▸ **LISTED RECORDS**
********
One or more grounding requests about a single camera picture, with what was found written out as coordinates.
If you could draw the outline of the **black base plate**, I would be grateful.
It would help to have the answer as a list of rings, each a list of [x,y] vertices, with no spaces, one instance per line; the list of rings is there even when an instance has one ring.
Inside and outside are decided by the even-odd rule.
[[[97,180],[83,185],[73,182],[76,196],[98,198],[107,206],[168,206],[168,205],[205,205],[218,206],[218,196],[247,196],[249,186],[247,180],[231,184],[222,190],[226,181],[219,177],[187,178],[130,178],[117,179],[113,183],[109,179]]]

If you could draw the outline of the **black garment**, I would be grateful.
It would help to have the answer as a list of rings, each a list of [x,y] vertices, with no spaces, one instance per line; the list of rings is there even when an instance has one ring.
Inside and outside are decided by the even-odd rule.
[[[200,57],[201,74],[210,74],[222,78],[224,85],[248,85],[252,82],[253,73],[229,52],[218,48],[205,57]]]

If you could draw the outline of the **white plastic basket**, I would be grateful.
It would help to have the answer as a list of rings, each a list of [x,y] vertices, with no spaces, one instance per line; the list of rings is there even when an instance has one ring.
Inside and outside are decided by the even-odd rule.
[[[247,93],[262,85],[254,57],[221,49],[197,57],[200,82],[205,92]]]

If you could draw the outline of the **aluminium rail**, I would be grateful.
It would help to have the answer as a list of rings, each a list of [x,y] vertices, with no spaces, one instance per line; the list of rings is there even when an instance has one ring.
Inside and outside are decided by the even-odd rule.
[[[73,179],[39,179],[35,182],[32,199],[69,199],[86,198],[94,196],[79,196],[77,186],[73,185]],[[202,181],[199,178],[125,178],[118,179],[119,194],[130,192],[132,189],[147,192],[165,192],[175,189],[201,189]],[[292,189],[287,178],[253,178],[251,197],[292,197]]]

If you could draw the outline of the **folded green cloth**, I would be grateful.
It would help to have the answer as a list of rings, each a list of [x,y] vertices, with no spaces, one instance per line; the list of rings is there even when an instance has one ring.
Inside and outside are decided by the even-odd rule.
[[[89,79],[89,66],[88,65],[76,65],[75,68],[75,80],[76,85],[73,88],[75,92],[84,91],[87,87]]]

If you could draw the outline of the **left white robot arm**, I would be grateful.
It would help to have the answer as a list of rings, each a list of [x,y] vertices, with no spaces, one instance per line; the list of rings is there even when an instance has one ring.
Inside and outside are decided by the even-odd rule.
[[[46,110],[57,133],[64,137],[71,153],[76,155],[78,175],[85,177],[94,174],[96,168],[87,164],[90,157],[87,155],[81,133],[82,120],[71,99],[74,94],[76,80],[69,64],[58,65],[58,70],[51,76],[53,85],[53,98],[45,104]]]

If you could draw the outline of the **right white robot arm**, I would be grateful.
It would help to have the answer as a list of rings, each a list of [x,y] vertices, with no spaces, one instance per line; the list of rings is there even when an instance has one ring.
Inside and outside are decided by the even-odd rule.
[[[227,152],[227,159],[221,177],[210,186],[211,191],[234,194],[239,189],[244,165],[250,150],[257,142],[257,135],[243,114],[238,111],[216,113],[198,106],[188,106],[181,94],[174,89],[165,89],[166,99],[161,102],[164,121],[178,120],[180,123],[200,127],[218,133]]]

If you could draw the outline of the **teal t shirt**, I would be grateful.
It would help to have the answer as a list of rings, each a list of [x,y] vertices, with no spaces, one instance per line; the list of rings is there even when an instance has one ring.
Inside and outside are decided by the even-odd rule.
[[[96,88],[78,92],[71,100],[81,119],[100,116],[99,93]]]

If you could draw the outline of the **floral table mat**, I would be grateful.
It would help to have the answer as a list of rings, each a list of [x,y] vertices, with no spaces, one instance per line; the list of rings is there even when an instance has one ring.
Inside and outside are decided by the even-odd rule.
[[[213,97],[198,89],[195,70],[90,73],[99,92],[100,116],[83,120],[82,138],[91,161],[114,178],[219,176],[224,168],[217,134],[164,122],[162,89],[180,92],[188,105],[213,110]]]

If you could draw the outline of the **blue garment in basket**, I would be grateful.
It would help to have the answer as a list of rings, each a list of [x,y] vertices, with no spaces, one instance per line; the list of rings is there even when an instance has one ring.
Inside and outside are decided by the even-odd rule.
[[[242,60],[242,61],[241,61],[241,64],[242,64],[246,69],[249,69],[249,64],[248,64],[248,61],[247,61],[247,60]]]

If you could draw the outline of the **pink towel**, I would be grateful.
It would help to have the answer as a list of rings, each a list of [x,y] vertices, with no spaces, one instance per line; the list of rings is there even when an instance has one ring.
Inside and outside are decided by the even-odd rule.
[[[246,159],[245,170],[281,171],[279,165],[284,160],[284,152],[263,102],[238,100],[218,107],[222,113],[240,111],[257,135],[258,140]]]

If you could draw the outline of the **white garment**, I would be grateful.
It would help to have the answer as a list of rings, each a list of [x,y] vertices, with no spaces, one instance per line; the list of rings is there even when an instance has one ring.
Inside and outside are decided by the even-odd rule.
********
▸ **WORK REQUIRED**
The lines to return are those holding the string "black" anywhere in the listing above.

▸ **OUTPUT FOR THIS EXERCISE**
If you could draw the outline of the **black base plate**, I would be grateful.
If you could draw the outline of the **black garment**, I would be grateful.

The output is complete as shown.